Conservative behavior of Mg isotopes in massive dolostones: From diagenesis to hydrothermal reworking

Abstract

Mg isotopes in syndepositional dolomite have been suggested to be a potential proxy for understanding seawater chemistry. However, it is argued that the δ26Mg values of dolomite could be complicated by the effects of early diagenesis and later hydrothermal activities. Further investigations into the behaviors of Mg isotopes in dolomitization systems are needed to resolve this controversy. In the present study, we investigated early Ordovician dolostones from the Tarim Basin, including diagenetically altered dolomites, hydrothermally altered dolomites and well-preserved dolostones that precipitated in the slope, margin and interior of a carbonate platform. Different types of dolomites, bulk dolostone and limestone were sampled by microdrilling for analyses of C-O-Mg isotope compositions and REE concentrations.

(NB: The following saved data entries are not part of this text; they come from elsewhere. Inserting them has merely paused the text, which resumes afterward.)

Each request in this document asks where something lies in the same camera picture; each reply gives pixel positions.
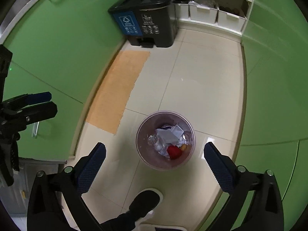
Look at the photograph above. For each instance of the white storage box left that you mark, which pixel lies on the white storage box left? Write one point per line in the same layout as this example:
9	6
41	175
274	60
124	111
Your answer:
203	13

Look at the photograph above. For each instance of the black and blue recycling bin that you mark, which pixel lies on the black and blue recycling bin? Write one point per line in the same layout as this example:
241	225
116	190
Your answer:
146	23

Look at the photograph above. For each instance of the crumpled white paper trash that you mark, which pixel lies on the crumpled white paper trash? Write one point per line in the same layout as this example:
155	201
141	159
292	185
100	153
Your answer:
172	136

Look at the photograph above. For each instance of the clear plastic water bottle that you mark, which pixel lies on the clear plastic water bottle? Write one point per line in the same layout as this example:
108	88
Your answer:
157	143

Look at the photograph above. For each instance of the white open shelf unit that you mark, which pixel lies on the white open shelf unit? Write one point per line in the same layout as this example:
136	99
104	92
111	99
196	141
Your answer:
231	6

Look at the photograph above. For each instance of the white storage box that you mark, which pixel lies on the white storage box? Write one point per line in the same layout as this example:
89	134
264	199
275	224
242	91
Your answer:
231	21
203	13

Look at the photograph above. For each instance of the left black shoe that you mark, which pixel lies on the left black shoe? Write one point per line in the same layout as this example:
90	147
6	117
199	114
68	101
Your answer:
146	201

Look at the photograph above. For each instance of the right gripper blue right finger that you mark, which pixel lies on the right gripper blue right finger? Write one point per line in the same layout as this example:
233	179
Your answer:
221	166

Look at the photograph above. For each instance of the white storage box right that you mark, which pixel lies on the white storage box right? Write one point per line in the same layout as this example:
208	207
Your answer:
231	21

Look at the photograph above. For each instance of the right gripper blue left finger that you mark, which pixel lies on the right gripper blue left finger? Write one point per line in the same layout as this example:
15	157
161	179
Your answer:
88	167

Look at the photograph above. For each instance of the pink round waste basket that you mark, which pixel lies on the pink round waste basket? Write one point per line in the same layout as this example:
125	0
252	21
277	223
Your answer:
148	126

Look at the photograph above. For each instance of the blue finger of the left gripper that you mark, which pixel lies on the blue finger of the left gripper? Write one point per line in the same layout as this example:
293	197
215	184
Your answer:
34	114
28	99

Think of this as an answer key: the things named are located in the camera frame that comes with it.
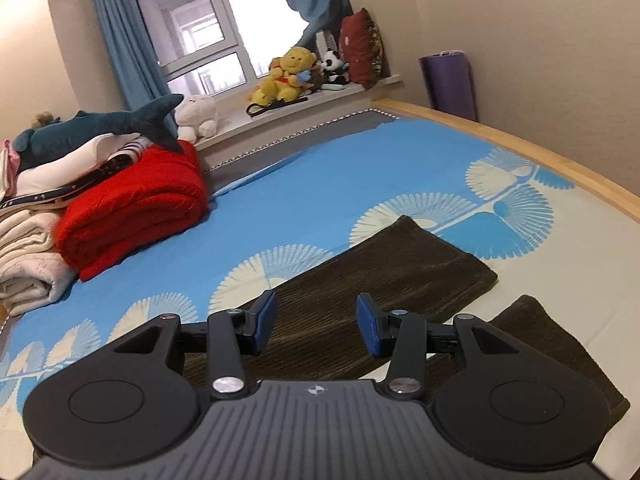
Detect dark brown corduroy pants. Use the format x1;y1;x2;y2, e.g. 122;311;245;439
182;213;632;430

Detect red folded blanket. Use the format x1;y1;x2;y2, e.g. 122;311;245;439
54;141;208;282

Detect blue white patterned bedsheet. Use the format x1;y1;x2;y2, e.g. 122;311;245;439
1;115;639;479

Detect cream folded blanket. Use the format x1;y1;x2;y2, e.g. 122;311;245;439
0;210;76;318

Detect white round plush toy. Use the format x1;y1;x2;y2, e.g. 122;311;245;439
175;94;219;144

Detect white folded bedding stack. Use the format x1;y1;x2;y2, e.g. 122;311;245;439
1;133;151;209

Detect yellow bear plush toy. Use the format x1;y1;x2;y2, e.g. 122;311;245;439
246;47;317;114

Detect purple rolled yoga mat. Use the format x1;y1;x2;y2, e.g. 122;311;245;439
419;50;478;122

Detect panda plush toy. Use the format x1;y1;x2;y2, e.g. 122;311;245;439
320;50;350;86

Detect left blue curtain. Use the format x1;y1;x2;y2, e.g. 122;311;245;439
93;0;170;110

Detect blue shark plush toy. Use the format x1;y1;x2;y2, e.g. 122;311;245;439
12;93;184;171

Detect pink folded cloth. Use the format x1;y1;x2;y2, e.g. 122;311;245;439
0;140;21;198

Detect red decorative cushion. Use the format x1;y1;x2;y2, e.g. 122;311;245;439
340;8;384;89

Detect wooden bed frame edge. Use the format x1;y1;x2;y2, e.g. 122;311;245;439
373;99;640;222

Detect window with white frame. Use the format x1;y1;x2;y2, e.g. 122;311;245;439
137;0;308;96

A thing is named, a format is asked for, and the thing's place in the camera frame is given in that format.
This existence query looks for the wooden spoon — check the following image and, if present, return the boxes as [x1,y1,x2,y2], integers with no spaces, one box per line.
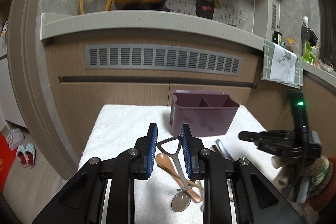
[155,153,204,203]

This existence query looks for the blue rice paddle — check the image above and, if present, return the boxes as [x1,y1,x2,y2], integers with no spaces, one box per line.
[215,139,233,160]

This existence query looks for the green white kitchen towel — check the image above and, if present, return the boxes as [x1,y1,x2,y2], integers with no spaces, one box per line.
[261,39,303,89]

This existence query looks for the kitchen countertop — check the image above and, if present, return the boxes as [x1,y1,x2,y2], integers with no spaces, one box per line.
[40,9,336,88]

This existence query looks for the purple utensil holder box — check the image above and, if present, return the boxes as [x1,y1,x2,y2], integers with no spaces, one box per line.
[170,90,240,137]

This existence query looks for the white lace tablecloth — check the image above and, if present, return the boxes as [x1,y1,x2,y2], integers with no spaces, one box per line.
[77,105,277,223]

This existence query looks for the grey ventilation grille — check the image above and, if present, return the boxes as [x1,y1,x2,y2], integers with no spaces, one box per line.
[84,44,244,76]

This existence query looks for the yellow lid jar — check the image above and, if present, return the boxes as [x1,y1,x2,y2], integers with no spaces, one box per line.
[285,38,295,52]

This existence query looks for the pair of slippers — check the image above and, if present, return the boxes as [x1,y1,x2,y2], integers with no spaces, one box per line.
[16,143,36,168]

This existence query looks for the grey shoes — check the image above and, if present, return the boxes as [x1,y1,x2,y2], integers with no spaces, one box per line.
[6,128,25,151]

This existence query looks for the red floor mat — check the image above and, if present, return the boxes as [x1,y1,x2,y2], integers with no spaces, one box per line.
[0,134,16,193]

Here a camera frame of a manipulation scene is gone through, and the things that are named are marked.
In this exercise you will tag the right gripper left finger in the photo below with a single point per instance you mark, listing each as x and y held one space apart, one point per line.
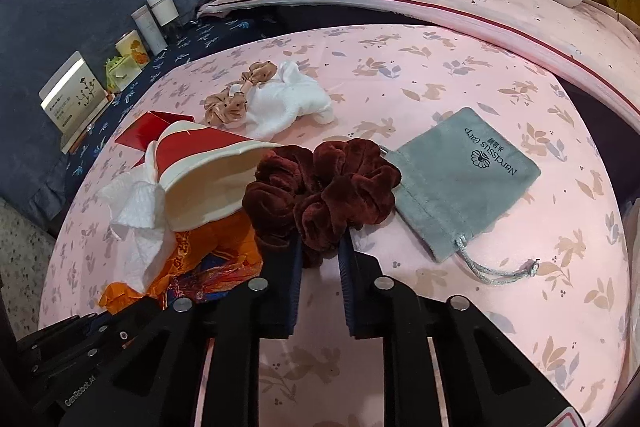
265 306

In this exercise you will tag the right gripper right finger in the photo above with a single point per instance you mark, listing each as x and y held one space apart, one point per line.
375 304

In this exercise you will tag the orange blue plastic bag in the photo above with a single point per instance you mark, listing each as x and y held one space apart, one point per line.
210 259

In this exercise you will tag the dark red velvet scrunchie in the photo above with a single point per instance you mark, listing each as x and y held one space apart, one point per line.
312 197

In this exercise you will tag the red white paper cup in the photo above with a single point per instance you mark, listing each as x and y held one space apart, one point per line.
204 172

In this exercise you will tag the white paper towel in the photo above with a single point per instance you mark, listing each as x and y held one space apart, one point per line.
136 201

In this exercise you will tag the white bunny cloth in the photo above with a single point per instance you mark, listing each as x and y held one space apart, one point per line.
272 106

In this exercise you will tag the beige satin scrunchie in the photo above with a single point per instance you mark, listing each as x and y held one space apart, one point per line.
227 109

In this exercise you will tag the red folded envelope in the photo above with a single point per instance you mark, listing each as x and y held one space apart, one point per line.
148 127

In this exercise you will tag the white floral card stand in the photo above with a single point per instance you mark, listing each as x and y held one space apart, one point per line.
72 98

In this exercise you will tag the green white small box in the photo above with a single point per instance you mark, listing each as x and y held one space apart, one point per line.
120 71

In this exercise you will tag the navy floral cloth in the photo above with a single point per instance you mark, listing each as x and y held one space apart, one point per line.
198 39

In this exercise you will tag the yellow orange small box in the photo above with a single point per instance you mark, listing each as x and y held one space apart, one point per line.
131 45

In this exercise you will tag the white cosmetic jar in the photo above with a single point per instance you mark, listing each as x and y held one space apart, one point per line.
164 11

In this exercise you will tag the pale pink dotted cushion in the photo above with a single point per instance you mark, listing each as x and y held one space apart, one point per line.
590 45

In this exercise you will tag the grey drawstring pouch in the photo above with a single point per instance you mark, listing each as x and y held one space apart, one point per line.
457 179

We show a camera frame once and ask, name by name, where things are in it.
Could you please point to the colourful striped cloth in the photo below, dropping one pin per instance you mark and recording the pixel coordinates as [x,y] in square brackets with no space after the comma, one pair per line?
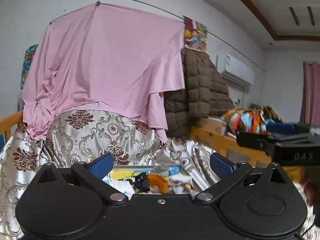
[250,120]

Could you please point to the black small object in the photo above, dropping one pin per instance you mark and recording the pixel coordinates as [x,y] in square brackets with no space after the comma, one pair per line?
[141,182]

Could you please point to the cartoon poster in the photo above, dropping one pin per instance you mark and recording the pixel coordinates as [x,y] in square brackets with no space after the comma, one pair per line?
[195,35]

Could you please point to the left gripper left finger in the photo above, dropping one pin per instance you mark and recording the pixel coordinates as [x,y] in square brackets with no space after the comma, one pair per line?
[90,175]

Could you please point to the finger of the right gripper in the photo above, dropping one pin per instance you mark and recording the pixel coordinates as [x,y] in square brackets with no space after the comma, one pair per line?
[255,141]
[287,129]

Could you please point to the floral satin bedspread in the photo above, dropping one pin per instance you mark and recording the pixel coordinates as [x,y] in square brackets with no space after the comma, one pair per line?
[42,199]

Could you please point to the pink sheet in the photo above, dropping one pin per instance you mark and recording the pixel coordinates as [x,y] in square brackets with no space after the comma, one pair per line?
[104,57]

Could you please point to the white air conditioner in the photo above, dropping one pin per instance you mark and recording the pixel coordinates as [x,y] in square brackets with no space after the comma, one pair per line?
[234,70]

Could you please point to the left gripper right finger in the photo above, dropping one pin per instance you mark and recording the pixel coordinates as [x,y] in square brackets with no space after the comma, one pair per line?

The dolostone δ13C values match those of coeval seawater, and the REE distribution patterns in the dolostones are comparable with those in the limestones, indicating that the dolostones originated from syndiagenetic dolomitization. The δ26Mg values of the various syndiagenetic dolomites that formed in the slope, margin and interior of the carbonate platform are similar, averaging approximately −2.06‰ ± 0.20‰. No stratigraphic variability in the dolomite Mg isotopes can be discerned, which implies that the Mg isotope compositions of the porewater were homogeneous during massive dolomitization and remained in equilibrium with seawater. Additionally, the δ26Mg values of the altered dolostone do not show correlations with diagenetic and hydrothermal signals, demonstrating that dolomite Mg isotopes are insensitive to postdepositional alteration. Given these facts, we propose that Mg isotopes in dolostones have conservative behaviors during diagenesis and late stage hydrothermal reworking.